Pensiero del giorno

•‎In un momento della vita, al momento giusto, bisogna poter credere all'impossibile Christa T. - di Christa Wolf

venerdì 29 luglio 2011

“Fine pena mai” sull’isola di Favonio

"Fine pena mai”, è il sottotitolo di tante storie di vita, dimenticate dietro le sbarre. Vite che si consumano nel tanfo di umidità di una cella, o peggio, finiscono vittime di una sorte peggiore. Il carcere è un’istituzione totale, che t’inghiotte e molto spesso, non restituisce nemmeno l’osso di quel che sei. A dispetto di ogni principio costituzionale, lì dentro, l’umanità si perde soltanto, non si riacquista. Favonio è un vento caldo, il vento da cui prende il nome l’isola di Favignana, “la farfalla sul mare”, come amò definirla il pittore Salvatore Fiume.

Favonio, è anche l’isola dell’ultimo carcere d’Italia, un piccolo penitenziario, dove le celle si trovano a dieci metri sotto il livello del mare. E quando l’aliscafo arriva sull’isola, le onde s’infrangono sulle pareti delle celle. Il profumo salmastro del mare, laggiù, diventa quasi apnea e si confonde con l’amara nostalgia della vita fuori dal carcere. Vento di tramontana di Carmelo Sardo, è la storia di un ragazzo di vent’anni, che trascorre la leva militare, facendo l’agente penitenziario, l’unico modo per guadagnarci qualcosa. Sono gli anni 80 e l’isola di Favignana non era ancora stata scoperta dal mondo degli happy hour. Questi lunghi nove mesi di naja, dove il tempo non passa mai e le notti di guardia sembrano interminabili, trascorrono annotando su un quaderno pensieri, riflessioni e storie su quel pezzo di realtà a tratti sconvolgente e a tratti rivelatrice, ma a molti sconosciuta. Ogni boss ha una storia da raccontare, che non è sempre e solo, la storia del potere e dell’avidità, che l’ha trascinato dentro quelle quattro mura.

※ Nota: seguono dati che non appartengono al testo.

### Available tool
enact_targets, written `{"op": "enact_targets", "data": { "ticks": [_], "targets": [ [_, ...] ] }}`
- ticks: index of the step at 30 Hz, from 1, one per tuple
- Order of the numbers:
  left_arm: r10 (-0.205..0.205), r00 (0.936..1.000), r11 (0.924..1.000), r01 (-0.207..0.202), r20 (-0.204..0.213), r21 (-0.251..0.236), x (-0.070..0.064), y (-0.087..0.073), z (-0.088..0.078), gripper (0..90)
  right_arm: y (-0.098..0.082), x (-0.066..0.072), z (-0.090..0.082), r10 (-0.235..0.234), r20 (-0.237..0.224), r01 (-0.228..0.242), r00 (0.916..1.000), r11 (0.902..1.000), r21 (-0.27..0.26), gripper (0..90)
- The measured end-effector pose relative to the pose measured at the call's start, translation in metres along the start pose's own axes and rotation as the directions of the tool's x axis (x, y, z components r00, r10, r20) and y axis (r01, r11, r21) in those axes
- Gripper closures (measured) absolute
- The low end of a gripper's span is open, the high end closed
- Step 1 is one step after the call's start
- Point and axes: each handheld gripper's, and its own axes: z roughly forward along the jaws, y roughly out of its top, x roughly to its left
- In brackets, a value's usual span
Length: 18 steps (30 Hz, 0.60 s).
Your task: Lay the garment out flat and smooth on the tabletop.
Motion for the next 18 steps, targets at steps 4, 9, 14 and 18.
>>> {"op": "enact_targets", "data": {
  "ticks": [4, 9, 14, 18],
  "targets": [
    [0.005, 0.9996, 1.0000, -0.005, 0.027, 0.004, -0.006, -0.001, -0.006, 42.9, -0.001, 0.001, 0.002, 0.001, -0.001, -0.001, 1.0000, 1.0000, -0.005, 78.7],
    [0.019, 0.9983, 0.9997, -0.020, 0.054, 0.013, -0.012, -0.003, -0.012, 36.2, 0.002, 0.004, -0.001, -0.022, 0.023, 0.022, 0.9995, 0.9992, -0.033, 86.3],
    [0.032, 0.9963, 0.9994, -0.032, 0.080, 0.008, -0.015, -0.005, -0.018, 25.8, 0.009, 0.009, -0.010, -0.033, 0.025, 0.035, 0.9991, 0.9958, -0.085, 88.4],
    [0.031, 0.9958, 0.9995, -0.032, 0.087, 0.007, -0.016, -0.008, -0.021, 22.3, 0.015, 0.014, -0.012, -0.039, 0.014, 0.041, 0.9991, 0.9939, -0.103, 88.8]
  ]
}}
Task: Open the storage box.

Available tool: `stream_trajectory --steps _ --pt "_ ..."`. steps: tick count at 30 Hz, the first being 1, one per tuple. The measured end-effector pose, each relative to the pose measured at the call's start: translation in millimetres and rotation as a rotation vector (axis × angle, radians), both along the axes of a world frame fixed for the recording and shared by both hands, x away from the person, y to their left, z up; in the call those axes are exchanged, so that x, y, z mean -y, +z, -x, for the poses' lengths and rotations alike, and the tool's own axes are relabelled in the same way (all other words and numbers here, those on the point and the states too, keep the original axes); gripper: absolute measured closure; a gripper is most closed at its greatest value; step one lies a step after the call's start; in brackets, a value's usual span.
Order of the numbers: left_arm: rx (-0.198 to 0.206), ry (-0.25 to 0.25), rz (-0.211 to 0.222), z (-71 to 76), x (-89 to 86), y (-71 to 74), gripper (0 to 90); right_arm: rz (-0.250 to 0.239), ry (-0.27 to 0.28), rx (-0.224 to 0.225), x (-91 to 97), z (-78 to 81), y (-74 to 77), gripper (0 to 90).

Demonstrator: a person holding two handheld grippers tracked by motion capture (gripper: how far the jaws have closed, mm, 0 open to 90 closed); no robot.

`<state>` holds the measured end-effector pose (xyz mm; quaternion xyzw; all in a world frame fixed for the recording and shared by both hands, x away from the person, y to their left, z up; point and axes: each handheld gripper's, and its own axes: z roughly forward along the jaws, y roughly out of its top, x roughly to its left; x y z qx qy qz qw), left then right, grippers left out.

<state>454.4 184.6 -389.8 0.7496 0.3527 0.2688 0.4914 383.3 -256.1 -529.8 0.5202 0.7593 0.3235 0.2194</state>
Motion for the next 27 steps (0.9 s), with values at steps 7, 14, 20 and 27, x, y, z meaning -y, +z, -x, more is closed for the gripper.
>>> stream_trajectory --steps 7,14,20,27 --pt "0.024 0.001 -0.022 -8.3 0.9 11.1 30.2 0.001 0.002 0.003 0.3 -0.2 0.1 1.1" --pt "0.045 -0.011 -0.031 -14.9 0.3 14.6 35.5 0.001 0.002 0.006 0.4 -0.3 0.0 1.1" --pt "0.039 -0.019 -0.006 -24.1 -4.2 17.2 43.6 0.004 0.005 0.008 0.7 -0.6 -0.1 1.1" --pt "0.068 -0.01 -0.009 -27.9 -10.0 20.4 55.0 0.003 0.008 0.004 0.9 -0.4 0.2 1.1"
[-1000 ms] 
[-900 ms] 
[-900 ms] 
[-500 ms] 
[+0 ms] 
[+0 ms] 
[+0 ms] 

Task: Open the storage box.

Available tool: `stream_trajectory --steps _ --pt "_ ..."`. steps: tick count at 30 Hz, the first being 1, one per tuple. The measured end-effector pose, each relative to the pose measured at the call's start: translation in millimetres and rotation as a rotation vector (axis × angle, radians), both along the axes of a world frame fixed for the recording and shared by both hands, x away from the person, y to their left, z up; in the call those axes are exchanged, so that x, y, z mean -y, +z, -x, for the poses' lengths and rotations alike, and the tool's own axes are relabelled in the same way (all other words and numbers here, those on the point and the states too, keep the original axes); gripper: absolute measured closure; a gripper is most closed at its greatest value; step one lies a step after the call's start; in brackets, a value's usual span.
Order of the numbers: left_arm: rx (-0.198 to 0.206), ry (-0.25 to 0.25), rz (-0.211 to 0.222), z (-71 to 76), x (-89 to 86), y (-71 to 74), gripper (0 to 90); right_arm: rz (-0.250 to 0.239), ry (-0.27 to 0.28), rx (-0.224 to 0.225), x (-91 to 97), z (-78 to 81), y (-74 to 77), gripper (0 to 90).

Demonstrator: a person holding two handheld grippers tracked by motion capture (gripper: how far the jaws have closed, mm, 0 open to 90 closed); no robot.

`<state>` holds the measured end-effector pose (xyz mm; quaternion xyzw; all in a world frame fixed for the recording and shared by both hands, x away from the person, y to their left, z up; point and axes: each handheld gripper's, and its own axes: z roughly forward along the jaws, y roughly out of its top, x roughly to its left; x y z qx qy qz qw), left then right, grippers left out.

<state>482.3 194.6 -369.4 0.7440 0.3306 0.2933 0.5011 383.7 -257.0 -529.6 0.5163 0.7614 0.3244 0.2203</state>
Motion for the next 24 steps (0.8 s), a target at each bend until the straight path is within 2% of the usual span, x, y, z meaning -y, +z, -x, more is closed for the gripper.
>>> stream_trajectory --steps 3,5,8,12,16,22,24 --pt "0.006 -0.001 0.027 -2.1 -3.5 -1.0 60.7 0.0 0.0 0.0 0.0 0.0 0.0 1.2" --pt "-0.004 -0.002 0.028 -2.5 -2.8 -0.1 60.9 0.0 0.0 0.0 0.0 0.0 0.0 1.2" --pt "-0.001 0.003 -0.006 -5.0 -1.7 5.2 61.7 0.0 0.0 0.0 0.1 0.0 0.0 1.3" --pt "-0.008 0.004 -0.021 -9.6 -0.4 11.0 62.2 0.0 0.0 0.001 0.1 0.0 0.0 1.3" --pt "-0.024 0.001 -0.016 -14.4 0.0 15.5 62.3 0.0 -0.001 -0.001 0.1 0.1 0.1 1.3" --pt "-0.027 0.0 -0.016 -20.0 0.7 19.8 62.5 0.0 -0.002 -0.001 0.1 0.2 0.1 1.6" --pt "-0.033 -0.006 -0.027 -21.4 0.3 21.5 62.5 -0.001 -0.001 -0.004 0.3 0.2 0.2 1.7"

A volte, sono semplici storie di uomini, di sentimenti, di famiglie spezzate e coscienze pentite. Ma il pentimento per un uomo d’onore, ai tempi, era una debolezza che rimaneva muta e nascosta in fondo a se stessi. Dentro questo piccolo penitenziario, da sprovveduto e ingenuo ventenne, il protagonista diventa uomo. Impara il codice silenzioso del rispetto, la gerarchia che vige anche all’interno di quel mondo chiuso, la regola che chi sgarra paga e paga anche con la vita. Comprende che c’è una linea sottile tra riconoscenza e complicità, che il confine è labile e passarci oltre può diventare quasi una scelta di vita irreversibile. Eppure, quella complicità, nata tra un vecchio scaltro boss e un ragazzino riservato e rispettoso, diventa un’amicizia, legata da un affetto quasi paterno tra i due. Un affetto, che rimane anche quando la leva finisce e l’aliscafo porta via il protagonista dal castello e dall’isola. Oltre i ruvidi racconti, della legge non scritta che governa la vita del carcere, c’è spazio per una storia d’amore che nasce ai margini di un tempo andato. Pulita, innocente e inattesa, come una rivelazione che la mareggiata ti restituisce.